Keywords Multi-unit auctions * Pay-as-bid rule

JEL Classification Numbers D44

1 Introduction

A large number of auctions involve multiple units of the same item. Some of them like the Treasury bill auctions and the procurement auctions together amount to trillions of dollars annually making studies into the working of such auctions a matters of practical interest. At the same time, it has been shown that results developed for single-unit auctions do not generally extend to the multi-unit set-up (Engelbrecht-Wiggans and Kahn, 1998a,b; Ausubel and Cramton, 1998). This has resulted in a recent interest in developing a separate theory for multi-unit auctions.

The exploration of multi-unit auctions has been impeded by the mathematical complexity involved in analyzing even the basic models. Most of the standard auctions do not have a closed form expression for the equilibrium bidding strategies making the analysis of the bidding behavior difficult. Many authors have, therefore, bypassed explicit calculations of the equilibrium bidding strategies, and resorted to less explicit characterizations of the equilibrium bidding behavior. For instance, Noussair (1995), Katzman (1995, 1999), Engelbrecht-Wiggans and Kahn (1998a,b) have considered auctions where two indivisible units of an object are on sale, and each bidder has diminishing marginal values for the successive units. Equilibrium bidding strategies in such auctions do not have closed form expressions under most auction rules. They have therefore analyzed the auctions with the equilibrium strategies implicitly characterized by (a system of) differential equations based on the first-order conditions of bidders' expected payoff maximization problem. Engelbrecht-Wiggans and Kahn (1998a) even reduced the equations for a pay-as-bid auction1 to a characterization on just the boundary of the bidders' (two-dimensional) set of (marginal) values to make it numerically solvable. Under appropriate conditions such a reduced characterization is sufficient for extending the solution of the system to the interior of the set of values, thereby making the relatively simpler characterization an important tool for analyzing the auction. Chakraborty (2004) showed that this approach can be useful even for characterizing auctions where bidders have increasing marginal values.

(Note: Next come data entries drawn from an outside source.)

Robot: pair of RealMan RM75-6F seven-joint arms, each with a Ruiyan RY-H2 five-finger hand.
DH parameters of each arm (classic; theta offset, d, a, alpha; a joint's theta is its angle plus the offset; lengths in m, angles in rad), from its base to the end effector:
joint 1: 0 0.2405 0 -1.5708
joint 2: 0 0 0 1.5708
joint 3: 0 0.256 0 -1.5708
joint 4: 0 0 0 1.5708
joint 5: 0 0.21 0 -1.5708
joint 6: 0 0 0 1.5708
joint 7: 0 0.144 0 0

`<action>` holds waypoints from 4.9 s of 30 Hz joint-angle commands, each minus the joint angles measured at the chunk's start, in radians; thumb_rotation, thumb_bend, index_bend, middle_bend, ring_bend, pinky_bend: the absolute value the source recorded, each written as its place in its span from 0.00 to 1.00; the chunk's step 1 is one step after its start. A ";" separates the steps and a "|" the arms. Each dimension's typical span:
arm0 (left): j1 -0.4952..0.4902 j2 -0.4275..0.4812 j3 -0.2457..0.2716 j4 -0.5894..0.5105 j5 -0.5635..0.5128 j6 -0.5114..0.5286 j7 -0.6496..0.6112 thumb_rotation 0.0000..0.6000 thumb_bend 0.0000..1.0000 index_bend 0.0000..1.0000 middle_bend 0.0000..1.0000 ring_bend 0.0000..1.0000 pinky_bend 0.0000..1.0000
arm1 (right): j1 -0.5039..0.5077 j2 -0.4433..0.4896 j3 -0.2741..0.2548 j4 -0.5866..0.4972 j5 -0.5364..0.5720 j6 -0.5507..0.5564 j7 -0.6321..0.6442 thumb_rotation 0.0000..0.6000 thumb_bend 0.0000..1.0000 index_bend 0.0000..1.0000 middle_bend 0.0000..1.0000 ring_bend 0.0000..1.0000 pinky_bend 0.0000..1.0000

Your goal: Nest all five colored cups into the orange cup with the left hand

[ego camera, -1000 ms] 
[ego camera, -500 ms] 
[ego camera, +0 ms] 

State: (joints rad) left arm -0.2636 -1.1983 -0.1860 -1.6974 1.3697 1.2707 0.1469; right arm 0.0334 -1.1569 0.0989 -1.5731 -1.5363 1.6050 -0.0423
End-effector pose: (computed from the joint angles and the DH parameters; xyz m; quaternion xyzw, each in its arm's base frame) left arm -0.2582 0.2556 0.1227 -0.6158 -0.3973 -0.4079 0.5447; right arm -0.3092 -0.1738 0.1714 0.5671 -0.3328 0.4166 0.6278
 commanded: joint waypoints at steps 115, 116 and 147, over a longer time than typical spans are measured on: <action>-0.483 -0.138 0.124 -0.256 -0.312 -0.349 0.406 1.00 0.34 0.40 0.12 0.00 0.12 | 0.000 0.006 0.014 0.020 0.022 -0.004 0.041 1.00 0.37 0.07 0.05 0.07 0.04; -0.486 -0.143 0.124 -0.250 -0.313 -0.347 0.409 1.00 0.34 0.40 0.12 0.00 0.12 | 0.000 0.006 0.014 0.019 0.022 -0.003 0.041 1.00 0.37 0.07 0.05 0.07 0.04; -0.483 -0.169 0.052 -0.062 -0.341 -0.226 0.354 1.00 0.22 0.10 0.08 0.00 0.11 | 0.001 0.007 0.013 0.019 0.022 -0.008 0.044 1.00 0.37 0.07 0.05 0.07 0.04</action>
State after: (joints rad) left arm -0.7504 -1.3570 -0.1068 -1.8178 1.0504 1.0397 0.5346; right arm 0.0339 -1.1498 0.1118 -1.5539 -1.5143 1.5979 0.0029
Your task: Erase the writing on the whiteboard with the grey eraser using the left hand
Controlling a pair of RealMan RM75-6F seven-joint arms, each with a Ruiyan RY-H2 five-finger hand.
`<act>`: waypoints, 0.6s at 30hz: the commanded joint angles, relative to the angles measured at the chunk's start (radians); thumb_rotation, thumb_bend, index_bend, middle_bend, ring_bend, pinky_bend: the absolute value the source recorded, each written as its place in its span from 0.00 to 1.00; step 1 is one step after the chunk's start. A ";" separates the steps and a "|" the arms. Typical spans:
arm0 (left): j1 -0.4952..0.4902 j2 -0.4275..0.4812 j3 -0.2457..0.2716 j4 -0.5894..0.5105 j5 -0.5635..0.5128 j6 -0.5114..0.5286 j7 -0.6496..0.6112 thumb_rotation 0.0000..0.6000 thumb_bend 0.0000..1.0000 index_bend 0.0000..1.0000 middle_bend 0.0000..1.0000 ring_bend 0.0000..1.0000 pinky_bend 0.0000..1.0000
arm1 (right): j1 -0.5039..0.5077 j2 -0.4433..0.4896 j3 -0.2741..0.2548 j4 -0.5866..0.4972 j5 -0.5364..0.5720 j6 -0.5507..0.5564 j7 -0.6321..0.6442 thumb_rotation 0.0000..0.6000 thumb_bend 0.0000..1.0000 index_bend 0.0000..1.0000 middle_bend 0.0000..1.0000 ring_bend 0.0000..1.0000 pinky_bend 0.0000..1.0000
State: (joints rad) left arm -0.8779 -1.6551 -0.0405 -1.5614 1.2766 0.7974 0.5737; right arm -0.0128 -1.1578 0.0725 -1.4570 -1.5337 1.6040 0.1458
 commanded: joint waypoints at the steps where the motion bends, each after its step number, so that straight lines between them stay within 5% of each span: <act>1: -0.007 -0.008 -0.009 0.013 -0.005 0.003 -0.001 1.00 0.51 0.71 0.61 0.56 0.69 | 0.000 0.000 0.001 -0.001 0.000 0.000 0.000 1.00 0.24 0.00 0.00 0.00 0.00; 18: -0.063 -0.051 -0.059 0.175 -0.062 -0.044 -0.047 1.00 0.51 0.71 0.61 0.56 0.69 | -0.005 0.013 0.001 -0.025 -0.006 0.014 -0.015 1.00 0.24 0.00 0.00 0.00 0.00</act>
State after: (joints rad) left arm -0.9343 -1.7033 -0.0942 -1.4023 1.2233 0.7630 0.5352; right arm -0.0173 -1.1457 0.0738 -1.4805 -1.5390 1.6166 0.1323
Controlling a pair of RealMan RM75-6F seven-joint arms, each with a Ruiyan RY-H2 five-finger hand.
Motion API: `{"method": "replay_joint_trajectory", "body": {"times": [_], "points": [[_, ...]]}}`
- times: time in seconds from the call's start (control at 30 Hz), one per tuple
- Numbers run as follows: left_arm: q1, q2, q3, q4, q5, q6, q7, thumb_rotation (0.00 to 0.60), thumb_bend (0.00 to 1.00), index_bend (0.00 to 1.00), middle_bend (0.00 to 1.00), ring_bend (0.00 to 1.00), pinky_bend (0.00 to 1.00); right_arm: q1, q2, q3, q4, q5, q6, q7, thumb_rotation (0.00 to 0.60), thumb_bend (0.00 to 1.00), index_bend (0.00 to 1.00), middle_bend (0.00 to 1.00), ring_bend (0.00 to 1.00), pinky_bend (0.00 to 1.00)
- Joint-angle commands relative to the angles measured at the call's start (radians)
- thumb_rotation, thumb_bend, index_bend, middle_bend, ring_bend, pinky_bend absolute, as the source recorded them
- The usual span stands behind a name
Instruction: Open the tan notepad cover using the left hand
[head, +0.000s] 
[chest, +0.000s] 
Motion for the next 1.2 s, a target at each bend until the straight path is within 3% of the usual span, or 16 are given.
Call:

Such an approach to analyzing auctions through the reduced characterization, however, leaves a crucial gap. First, the assumptions under which the reduced characterization is valid, restricts the set of equilibria that can be considered making it less likely that such an equilibrium will in fact exist. Thus, the robustness of an analysis based on such a characterization will increase significantly if the characterization is shown to be valid in the absence of some of these assumptions. Second, a numerically computed solution (like Engelbrecht-Wiggans and Kahn 1998a) and analysis may not mean much if the first-order condition based characterization yields multiple solutions some of which do not describe the equilibrium. Imagine the worst scenario where the equilibrium of interest may not even exist. If a solution to the equations exists in that situation it describes anything but an equilibrium. An analysis based on a numerical description or an implicit characterization of this solution will be misleading. In short, the literature begs for results that examine the extent of the necessity and sufficiency of such characterizations as descriptions of some broad range of equilibria. The objective of this paper is to do that in the context of the pay-as-bid auction rule.

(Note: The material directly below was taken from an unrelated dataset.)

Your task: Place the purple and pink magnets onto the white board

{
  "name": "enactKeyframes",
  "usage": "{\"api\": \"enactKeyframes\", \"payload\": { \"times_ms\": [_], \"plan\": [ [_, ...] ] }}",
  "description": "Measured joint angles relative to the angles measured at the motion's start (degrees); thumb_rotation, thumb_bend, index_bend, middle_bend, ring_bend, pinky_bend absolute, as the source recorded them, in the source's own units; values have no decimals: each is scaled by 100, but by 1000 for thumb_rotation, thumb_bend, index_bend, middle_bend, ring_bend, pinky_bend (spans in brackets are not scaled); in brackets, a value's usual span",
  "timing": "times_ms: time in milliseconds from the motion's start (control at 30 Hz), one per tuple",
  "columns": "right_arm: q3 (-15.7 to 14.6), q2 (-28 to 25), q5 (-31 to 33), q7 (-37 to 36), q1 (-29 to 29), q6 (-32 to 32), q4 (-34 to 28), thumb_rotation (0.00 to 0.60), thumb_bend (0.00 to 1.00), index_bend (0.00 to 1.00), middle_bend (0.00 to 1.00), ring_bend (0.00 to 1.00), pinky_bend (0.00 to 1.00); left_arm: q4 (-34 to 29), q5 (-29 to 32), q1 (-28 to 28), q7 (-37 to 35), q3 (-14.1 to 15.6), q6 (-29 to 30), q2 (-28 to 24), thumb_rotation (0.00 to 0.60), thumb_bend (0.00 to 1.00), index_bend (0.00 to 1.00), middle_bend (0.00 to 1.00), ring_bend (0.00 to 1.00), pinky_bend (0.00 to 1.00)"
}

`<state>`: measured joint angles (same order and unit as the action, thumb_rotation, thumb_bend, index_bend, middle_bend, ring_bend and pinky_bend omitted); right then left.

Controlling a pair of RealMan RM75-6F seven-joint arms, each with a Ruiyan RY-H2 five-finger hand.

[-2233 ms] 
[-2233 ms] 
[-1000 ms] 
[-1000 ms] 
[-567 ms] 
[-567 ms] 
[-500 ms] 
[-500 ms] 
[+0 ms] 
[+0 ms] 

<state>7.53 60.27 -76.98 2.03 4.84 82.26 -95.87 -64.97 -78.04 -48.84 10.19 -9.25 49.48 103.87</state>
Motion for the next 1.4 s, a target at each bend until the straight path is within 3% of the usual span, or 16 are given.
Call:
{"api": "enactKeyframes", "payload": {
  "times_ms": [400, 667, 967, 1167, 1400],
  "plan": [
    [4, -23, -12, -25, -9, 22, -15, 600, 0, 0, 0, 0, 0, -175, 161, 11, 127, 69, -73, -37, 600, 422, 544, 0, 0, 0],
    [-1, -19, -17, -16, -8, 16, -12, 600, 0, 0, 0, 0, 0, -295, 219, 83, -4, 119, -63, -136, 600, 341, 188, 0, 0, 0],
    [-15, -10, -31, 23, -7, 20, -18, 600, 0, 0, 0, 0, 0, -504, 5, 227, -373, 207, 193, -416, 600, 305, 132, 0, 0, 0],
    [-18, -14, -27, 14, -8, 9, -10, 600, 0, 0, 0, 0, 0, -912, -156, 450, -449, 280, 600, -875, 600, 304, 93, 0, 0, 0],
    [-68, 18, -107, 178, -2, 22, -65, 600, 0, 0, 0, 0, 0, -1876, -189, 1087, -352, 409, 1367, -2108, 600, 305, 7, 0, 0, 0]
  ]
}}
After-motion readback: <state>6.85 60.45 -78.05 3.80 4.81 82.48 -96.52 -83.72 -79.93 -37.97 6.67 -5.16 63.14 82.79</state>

The model of multi-unit auction studied in this paper is that of Engelbrecht-Wiggans and Kahn (1998a) (see also Katzman 1995) where two identical and indivisible units of an object are sold to a finite number of symmetric bidders, each with diminishing marginal values for the successive units. This approach to multi-unit auction differs from that taken by Ausubel and Cramton (1998) and Back and Zender (1993), among others. They consider auctions for a perfectly divisible object where bidders submit continuous demand/bid schedules for different shares of the object. While their work provide valuable insights into the bidding behavior and revenue ranking of alternative rules for multi-unit auctions, their approach avoids the multi-dimensionality problem of multi-unit auctions by considering Characterization of equilibrium in pay-as-bid auctions for multiple units 199 only single-dimensional bidder types. The resulting simplification of the strategic environment makes their approach complementary rather than a substitute.

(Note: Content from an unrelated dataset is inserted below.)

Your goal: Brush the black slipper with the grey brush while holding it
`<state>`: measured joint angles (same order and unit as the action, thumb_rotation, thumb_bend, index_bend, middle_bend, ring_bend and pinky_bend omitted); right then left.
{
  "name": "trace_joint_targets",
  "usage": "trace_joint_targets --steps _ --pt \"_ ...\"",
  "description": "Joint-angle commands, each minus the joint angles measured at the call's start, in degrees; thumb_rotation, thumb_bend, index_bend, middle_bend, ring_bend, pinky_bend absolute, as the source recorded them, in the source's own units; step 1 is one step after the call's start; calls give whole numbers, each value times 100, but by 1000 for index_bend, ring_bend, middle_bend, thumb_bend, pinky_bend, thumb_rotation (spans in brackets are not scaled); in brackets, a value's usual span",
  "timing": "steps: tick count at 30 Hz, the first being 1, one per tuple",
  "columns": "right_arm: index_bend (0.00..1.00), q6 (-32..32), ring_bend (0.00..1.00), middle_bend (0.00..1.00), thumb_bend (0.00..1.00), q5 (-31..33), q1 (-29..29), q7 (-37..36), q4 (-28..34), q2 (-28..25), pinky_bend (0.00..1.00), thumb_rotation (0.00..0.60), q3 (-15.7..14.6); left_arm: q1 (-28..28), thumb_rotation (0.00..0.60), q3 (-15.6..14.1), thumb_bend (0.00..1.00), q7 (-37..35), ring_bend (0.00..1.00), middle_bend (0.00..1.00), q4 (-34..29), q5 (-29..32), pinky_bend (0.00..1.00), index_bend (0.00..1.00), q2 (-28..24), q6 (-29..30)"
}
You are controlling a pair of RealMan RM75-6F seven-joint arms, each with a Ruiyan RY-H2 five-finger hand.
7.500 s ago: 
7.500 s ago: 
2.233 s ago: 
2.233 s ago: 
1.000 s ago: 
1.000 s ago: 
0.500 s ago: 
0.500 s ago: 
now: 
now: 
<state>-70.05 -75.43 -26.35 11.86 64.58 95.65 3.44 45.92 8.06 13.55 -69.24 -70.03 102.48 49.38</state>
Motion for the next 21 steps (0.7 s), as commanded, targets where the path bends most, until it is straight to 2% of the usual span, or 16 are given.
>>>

This paper is organized as follows: Section 2 provides the details of the model of multi-unit auction that we consider, and a representative bidder's problem. In Section 3 we prove the properties of equilibrium strategies that are vital for a reduced characterization of the equilibrium strategies of a pay-as-bid auction on the boundary of the set of bidder values. In Section 4 we show that any increasing solution of the system of differential equations is also an equilibrium of the multi-unit auction. Finally, we conclude in Section 5. The proofs of all results are gathered in Section 6.

2 The model

Two identical units of an object are to be auctioned to n (symmetric) bidders through a sealed bid auction without a reserve. We follow Engelbrecht-Wiggans and Kahn (1998a) and assume that bidder i has privately known diminishing (marginal) values [V.sub.1i] and [V.sub.2i] for the successive units. From the perspective of the other bidders, [V.sub.1i] and [V.sub.2i] are distributed according to a continuous distribution F([v.sub.1], [v.sub.2]), where [v.sub.1] and [v.sub.2] are realizations of the random...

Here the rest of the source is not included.